ACTIVITY: What you give back should be exactly the opening lines of the data, ending with the line that contains "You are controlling" and including it.

DATA:

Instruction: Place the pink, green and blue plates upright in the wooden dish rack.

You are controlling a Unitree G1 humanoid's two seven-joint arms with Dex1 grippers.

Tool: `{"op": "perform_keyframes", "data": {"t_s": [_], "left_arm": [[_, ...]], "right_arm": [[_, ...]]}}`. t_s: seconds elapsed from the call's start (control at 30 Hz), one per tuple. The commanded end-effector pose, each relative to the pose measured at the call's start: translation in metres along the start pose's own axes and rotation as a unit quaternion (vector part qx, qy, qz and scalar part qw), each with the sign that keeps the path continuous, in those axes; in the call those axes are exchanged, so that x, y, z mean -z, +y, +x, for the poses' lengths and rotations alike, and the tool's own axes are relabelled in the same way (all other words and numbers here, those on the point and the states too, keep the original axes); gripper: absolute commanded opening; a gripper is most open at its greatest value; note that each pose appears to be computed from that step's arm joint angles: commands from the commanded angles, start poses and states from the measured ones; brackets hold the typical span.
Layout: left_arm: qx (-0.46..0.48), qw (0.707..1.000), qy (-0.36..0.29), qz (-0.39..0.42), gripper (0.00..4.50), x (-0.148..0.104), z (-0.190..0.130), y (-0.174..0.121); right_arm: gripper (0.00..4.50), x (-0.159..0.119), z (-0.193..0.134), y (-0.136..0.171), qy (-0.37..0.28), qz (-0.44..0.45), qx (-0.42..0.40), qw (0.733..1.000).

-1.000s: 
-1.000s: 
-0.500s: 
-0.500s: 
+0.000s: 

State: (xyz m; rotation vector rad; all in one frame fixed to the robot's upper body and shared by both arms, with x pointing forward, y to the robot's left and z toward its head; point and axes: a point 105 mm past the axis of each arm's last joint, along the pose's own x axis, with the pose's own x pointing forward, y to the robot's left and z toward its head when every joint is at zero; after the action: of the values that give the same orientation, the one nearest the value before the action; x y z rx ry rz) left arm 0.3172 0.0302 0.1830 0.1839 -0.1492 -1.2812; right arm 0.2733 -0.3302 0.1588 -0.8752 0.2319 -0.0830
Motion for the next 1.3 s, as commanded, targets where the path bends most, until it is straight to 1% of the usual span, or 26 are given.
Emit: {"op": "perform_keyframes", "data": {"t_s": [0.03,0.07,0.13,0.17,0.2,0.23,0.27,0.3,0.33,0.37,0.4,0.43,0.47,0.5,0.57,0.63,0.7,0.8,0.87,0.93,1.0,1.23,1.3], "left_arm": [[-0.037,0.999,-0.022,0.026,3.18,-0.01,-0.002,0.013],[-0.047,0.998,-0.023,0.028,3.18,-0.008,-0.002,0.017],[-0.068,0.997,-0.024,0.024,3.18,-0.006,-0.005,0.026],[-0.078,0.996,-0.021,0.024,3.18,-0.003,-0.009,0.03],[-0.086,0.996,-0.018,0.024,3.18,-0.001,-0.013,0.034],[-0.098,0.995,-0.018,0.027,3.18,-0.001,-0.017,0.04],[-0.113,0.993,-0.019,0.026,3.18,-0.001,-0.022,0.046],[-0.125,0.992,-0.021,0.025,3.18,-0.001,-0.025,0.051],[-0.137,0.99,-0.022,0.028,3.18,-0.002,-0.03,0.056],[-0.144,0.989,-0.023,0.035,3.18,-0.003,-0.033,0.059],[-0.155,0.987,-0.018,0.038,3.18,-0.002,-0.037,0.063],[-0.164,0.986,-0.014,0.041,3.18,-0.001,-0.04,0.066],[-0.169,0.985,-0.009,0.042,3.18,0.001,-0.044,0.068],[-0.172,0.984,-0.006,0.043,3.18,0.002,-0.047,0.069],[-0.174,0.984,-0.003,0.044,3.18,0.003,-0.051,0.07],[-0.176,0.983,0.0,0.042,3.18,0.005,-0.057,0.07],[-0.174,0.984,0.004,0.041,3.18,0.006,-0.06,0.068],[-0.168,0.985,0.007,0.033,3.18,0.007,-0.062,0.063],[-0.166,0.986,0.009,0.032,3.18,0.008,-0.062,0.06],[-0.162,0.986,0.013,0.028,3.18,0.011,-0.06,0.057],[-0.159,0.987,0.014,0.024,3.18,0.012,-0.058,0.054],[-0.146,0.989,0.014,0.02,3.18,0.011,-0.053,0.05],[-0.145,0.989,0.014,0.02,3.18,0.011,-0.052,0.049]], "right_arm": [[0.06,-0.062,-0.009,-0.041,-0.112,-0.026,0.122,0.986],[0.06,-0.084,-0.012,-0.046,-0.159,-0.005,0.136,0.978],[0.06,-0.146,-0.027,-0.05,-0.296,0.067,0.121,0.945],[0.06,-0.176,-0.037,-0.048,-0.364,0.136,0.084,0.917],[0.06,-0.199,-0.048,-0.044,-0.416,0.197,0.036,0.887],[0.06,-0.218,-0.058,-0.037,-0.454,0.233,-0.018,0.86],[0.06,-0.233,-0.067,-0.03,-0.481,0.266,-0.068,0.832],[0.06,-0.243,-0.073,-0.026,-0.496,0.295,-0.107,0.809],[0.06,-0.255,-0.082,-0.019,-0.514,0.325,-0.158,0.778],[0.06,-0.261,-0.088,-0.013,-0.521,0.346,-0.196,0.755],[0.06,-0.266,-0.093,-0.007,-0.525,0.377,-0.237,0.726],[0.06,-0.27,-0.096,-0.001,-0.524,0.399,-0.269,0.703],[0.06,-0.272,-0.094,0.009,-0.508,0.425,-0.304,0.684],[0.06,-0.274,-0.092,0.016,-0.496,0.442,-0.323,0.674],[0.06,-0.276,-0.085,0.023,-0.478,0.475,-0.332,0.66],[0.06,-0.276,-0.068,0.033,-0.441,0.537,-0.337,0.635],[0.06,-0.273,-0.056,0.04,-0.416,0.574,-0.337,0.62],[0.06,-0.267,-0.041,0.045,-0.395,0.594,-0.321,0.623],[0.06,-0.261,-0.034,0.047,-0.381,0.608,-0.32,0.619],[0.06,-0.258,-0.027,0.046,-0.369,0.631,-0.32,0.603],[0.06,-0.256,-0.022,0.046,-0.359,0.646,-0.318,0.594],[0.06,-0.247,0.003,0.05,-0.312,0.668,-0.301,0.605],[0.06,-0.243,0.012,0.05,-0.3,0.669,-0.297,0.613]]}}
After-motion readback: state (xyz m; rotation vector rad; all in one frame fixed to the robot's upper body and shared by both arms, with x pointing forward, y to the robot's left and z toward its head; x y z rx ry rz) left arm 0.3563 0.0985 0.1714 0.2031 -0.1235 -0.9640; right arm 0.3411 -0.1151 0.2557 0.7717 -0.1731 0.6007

WRITTEN ANSWER:
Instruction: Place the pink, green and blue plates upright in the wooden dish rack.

You are controlling a Unitree G1 humanoid's two seven-joint arms with Dex1 grippers.

The output for this exercise is finished.